__Exercise details__
All of the data below is to be written out again exactly.
· · ·
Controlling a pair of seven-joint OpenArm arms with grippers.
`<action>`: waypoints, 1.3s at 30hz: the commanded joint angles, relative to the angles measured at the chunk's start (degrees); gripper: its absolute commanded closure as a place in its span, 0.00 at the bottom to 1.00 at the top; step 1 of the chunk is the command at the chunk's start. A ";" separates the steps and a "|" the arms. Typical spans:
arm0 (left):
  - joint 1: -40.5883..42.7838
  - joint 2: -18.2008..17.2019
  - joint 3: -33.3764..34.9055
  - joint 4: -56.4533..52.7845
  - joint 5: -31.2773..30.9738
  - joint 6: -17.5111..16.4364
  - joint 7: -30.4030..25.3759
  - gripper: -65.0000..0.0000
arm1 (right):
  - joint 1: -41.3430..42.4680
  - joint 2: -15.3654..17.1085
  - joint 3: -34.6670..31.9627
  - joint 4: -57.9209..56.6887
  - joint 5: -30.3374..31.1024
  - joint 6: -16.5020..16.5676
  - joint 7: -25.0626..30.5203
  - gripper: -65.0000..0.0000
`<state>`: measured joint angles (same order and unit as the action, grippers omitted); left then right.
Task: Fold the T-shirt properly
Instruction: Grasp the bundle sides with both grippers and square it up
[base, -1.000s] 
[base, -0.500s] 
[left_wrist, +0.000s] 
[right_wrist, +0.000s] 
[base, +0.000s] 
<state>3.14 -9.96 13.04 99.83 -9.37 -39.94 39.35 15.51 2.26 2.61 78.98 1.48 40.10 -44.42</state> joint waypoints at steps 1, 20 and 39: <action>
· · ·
__Exercise response__
Controlling a pair of seven-joint OpenArm arms with grippers.
`<action>`: waypoints, 1.3s at 30hz: the commanded joint angles, relative to the angles measured at the chunk's start (degrees); gripper: its absolute commanded closure as a place in its span, 0.00 at the bottom to 1.00 at the top; step 1 of the chunk is the command at the chunk's start. A ";" separates the steps and a "|" the arms. Typical spans:
arm0 (left):
  - joint 1: -40.5883..42.7838
  - joint 2: -18.2008..17.2019
  - joint 3: -33.3764..34.9055
  - joint 4: -56.4533..52.7845
  - joint 5: -31.2773..30.9738
  - joint 6: -17.5111..16.4364
  - joint 7: -30.4030..25.3759
  - gripper: -65.0000..0.0000
arm1 (right):
  - joint 1: -41.3430..42.4680
  - joint 2: -15.3654..17.1085
  - joint 3: -34.6670..31.9627
  - joint 4: -57.9209..56.6887
  - joint 5: -30.3374..31.1024
  - joint 6: -16.5020..16.5676
  - joint 7: -25.0626..30.5203
  - gripper: -65.0000..0.0000
`<state>`: measured joint angles (same order and unit as the action, grippers omitted); left then right.
Task: Fold the T-shirt properly
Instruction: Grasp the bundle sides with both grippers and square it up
[base, -1.000s] 
[base, -0.500s] 
[left_wrist, +0.000s] 
[right_wrist, +0.000s] 
[base, +0.000s] 
<state>3.14 -9.96 13.04 99.83 -9.37 -39.94 39.35 15.51 2.26 2.61 78.98 1.48 40.10 -44.42</state> joint waypoints at steps 1, 20 and 39: <action>

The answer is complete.